:: About this exercise ::
For the entries below, say how many lines hold the word "camera", with the number as the only reply.

:: Data records ::
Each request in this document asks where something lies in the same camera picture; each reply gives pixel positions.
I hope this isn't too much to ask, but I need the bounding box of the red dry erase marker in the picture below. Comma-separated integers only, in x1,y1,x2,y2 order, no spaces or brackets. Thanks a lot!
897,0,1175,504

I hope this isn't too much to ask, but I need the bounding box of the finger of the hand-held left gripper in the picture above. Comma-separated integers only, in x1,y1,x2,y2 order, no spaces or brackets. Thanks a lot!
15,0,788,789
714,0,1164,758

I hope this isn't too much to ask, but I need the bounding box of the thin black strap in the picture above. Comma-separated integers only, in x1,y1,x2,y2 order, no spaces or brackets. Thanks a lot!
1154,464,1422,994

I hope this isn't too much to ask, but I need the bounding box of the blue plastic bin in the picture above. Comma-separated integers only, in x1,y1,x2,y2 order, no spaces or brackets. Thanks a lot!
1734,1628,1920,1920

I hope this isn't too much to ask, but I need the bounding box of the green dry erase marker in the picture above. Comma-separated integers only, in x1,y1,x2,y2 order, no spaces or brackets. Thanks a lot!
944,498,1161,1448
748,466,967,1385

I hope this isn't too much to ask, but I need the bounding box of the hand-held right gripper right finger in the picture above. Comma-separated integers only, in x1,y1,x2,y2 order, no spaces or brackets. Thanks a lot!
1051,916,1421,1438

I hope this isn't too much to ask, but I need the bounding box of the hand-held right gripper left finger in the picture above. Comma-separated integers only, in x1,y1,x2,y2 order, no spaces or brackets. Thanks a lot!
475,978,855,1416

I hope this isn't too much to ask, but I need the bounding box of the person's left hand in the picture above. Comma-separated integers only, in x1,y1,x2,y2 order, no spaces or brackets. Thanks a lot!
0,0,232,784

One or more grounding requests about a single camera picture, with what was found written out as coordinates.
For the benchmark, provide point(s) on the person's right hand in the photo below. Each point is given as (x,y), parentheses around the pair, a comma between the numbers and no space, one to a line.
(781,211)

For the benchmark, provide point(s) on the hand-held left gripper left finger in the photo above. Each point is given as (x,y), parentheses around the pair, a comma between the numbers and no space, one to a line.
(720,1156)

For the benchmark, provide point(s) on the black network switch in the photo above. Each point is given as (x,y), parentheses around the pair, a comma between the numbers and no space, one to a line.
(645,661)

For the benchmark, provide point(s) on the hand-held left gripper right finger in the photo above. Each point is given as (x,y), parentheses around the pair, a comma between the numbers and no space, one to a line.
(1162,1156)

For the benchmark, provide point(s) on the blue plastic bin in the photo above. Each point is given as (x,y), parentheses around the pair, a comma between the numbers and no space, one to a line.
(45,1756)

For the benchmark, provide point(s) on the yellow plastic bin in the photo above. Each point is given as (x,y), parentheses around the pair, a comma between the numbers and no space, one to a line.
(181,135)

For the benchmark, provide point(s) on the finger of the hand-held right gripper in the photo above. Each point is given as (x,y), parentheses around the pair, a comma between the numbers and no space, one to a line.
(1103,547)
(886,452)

:: Solved exercise ::
2